Exercise details :: From the records below, please return each line that holds the word "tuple".

Source material ::
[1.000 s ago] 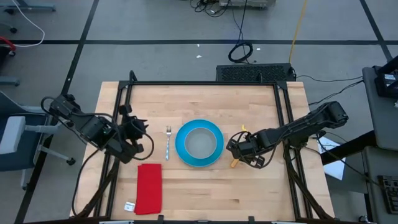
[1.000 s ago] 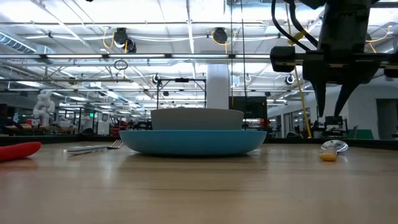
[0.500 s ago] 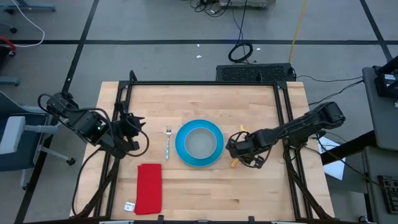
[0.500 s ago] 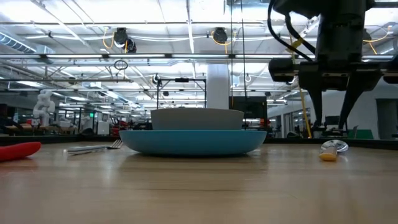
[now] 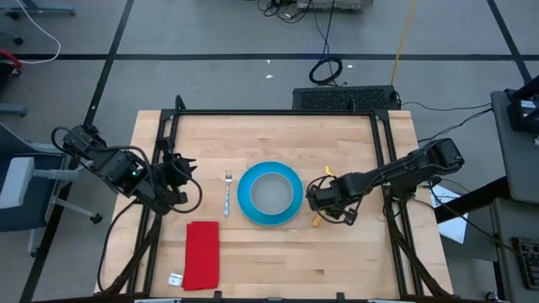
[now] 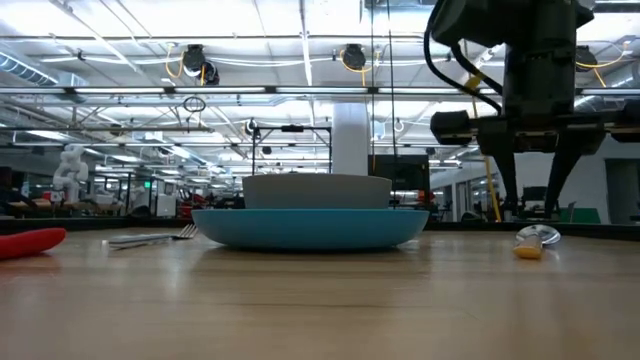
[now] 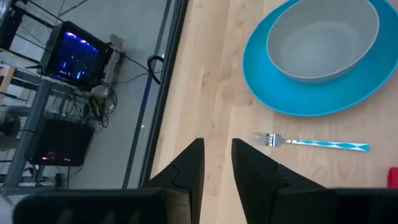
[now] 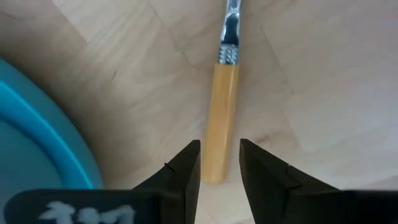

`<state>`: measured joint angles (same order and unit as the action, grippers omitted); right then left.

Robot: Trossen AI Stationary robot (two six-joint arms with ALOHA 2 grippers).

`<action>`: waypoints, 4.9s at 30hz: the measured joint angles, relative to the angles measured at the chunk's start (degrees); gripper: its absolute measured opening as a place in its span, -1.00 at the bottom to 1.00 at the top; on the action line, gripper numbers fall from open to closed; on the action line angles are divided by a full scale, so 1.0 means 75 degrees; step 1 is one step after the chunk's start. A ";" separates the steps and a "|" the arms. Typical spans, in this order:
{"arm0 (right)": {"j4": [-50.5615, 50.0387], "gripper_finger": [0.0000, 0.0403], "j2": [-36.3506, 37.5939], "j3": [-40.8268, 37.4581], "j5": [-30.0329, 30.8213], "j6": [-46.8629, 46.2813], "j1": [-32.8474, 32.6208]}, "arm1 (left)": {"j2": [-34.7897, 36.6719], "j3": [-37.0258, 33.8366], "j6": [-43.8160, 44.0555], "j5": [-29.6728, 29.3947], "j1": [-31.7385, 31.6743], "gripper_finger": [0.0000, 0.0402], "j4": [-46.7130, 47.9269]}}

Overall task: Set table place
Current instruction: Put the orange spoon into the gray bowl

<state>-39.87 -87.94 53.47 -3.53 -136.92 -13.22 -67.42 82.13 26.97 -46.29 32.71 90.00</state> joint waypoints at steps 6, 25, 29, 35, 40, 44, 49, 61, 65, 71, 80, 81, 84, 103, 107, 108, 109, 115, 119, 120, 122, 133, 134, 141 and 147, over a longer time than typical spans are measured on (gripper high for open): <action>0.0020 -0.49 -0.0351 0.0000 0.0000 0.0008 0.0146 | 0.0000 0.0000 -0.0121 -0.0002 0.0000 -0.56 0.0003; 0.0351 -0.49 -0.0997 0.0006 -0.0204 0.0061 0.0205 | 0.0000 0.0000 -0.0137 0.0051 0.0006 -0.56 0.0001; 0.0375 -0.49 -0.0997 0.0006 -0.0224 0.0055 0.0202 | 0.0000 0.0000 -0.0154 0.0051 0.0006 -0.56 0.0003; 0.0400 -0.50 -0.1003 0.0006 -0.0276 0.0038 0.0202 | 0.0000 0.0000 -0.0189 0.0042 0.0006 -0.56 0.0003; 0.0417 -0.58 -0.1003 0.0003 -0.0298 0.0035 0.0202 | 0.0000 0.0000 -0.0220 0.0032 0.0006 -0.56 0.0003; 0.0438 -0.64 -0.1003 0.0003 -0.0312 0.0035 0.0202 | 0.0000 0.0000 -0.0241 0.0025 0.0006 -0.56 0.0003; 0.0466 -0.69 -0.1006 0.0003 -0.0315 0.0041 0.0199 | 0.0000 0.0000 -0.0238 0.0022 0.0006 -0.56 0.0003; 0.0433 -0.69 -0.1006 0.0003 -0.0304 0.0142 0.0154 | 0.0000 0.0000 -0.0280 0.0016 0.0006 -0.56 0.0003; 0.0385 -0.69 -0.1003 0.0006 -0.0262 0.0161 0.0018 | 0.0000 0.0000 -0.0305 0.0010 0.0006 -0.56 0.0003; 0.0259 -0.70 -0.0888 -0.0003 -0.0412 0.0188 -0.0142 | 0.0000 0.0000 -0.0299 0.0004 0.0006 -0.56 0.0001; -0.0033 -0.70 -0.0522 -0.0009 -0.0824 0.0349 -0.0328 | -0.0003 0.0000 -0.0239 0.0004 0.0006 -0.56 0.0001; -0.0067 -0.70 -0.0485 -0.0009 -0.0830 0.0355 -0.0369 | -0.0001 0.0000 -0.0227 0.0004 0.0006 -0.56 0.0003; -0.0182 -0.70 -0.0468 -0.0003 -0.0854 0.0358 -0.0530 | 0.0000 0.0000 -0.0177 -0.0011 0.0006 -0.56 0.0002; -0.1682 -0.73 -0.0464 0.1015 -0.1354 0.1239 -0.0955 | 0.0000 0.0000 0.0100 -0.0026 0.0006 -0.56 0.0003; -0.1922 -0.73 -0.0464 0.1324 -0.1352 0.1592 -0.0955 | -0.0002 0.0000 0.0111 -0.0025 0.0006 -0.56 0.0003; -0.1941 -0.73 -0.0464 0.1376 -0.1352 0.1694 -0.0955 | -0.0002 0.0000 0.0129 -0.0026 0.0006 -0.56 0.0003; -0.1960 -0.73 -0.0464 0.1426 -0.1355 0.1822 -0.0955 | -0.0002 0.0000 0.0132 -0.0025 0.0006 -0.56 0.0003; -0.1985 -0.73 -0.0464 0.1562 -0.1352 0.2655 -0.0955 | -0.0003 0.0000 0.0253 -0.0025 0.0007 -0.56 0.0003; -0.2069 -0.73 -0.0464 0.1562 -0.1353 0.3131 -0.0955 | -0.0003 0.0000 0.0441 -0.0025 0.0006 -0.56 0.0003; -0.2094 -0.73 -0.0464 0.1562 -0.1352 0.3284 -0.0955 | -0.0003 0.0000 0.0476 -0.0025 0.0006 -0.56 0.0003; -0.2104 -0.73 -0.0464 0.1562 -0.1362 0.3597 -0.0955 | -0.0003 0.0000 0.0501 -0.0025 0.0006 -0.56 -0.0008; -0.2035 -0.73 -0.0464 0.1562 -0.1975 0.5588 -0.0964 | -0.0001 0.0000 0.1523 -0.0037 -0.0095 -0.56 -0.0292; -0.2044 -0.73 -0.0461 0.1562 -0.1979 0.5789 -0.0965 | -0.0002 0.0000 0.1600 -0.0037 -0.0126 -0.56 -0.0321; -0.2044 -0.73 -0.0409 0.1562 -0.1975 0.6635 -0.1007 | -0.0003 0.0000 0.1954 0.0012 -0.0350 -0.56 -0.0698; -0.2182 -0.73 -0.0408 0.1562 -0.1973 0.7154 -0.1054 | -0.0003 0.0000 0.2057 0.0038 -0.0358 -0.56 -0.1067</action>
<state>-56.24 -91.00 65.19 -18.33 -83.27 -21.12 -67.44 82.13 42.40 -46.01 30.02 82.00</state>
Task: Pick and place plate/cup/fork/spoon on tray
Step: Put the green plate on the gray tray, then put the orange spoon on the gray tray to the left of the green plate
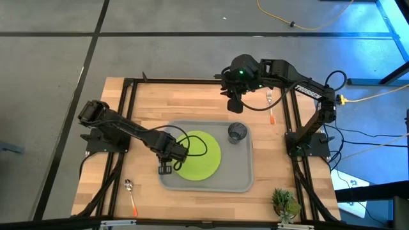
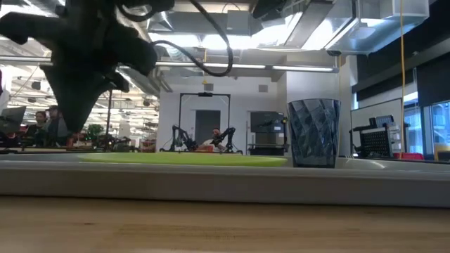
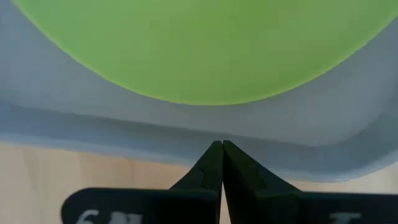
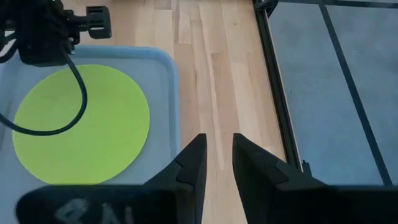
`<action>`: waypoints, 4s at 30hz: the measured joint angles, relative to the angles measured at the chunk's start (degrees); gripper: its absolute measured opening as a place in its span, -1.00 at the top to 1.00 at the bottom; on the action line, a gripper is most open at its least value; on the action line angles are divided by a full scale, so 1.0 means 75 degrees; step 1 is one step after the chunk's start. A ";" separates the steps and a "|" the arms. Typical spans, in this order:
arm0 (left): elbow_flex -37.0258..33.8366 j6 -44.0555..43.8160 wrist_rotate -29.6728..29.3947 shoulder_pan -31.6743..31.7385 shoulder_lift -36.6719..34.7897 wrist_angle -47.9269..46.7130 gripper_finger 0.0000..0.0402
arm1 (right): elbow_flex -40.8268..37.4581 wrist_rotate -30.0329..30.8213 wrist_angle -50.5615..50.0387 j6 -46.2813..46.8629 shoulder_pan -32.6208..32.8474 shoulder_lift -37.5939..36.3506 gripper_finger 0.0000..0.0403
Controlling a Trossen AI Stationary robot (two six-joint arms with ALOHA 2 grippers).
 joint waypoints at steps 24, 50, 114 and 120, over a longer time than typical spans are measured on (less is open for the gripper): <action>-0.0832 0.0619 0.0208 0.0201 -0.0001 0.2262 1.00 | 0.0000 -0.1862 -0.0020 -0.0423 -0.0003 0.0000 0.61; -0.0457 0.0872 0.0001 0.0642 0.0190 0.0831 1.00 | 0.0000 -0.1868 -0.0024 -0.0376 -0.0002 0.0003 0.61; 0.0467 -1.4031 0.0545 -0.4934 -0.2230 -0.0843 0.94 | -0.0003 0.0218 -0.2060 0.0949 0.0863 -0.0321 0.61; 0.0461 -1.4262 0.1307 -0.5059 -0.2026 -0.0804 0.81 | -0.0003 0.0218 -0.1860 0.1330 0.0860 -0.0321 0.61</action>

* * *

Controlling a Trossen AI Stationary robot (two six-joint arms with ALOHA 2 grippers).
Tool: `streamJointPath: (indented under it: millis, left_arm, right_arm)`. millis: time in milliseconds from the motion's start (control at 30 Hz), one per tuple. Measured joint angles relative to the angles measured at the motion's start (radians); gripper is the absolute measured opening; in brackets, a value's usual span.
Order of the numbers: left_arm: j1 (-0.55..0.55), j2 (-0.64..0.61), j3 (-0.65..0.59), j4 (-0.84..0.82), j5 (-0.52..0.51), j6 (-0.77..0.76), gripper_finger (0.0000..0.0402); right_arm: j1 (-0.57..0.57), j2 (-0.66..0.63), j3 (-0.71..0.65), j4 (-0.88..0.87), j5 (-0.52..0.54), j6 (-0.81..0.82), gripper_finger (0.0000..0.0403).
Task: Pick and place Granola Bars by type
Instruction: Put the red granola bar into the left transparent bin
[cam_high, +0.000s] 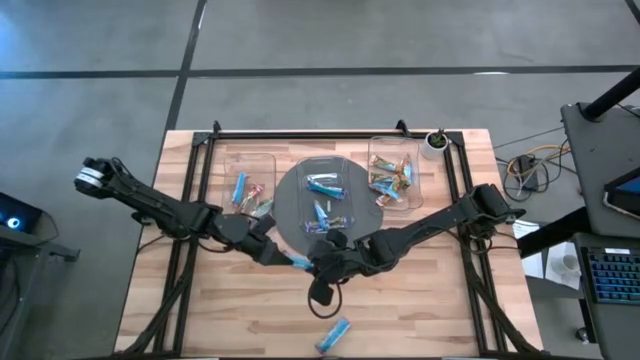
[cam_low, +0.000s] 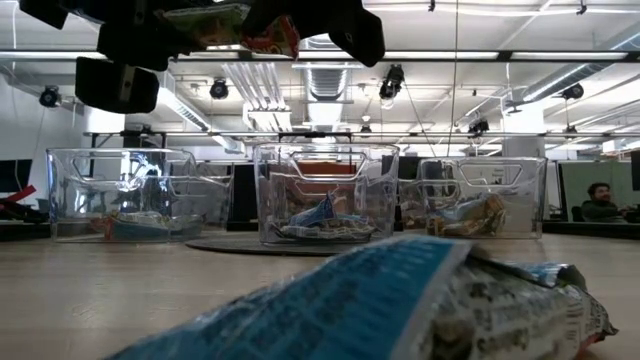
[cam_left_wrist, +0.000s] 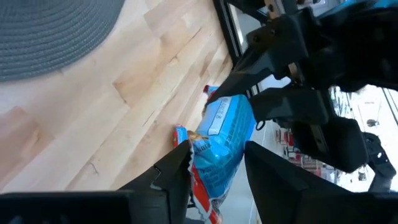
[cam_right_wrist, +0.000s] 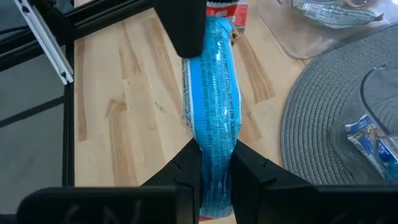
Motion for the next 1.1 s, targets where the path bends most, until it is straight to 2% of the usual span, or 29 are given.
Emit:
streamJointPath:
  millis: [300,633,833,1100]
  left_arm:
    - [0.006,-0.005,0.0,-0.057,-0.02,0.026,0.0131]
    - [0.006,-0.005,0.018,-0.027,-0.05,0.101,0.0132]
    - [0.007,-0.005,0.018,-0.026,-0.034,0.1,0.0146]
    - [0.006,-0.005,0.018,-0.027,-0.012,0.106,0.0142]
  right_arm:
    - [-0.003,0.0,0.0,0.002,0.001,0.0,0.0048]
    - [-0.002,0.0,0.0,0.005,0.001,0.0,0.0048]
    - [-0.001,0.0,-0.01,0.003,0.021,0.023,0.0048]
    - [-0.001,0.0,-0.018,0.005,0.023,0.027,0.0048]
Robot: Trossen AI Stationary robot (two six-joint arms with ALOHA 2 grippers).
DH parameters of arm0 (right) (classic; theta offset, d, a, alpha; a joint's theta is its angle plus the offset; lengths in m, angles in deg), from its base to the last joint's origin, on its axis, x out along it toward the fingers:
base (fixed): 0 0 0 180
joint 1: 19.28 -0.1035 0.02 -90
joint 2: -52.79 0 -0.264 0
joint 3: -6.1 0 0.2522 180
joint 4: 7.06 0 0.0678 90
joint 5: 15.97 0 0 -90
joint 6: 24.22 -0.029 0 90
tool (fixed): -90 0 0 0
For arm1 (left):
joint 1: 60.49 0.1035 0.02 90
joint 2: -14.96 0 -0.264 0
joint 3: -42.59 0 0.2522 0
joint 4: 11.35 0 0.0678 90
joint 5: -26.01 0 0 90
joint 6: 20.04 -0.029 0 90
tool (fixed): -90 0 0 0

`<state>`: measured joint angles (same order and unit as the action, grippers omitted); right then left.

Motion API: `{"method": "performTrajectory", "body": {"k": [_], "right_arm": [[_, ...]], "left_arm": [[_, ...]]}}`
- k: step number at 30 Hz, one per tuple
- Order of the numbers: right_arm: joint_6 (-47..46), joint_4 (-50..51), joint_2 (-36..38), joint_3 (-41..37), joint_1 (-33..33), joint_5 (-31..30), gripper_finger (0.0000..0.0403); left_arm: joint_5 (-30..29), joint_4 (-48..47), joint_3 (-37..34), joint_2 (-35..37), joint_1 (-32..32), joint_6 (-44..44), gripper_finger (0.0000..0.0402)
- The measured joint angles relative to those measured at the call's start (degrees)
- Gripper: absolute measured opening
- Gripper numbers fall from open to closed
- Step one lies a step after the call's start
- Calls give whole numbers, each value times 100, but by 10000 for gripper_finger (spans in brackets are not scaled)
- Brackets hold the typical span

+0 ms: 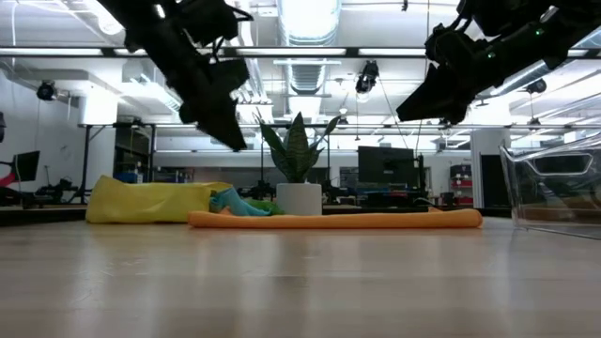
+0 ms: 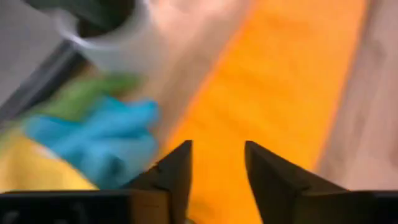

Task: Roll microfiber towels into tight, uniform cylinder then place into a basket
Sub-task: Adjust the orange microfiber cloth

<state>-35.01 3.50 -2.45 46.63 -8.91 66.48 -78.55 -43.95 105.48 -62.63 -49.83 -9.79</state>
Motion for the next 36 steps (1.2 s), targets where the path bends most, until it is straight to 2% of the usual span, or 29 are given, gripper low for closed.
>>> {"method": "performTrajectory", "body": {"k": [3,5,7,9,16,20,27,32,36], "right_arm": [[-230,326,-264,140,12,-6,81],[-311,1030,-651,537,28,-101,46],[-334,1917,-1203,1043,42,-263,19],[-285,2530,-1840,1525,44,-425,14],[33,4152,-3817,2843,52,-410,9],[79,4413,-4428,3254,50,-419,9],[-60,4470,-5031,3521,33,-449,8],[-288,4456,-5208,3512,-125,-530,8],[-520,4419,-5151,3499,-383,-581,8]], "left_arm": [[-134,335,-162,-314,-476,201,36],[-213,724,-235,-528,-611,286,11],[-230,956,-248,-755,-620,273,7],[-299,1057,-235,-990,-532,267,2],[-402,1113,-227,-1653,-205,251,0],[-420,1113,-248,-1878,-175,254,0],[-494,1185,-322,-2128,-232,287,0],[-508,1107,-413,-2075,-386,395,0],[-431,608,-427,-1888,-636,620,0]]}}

Response ::
Tool: `streamJointPath: (indented under it: millis, left_arm, right_arm)`. millis: time in milliseconds from the motion's start (control at 30 Hz), one per tuple. Measured joint angles relative to the angles measured at the motion's start (radians); gripper is the absolute measured opening; in brackets, a value's usual span.
- k: step number at 30 Hz, one per tuple

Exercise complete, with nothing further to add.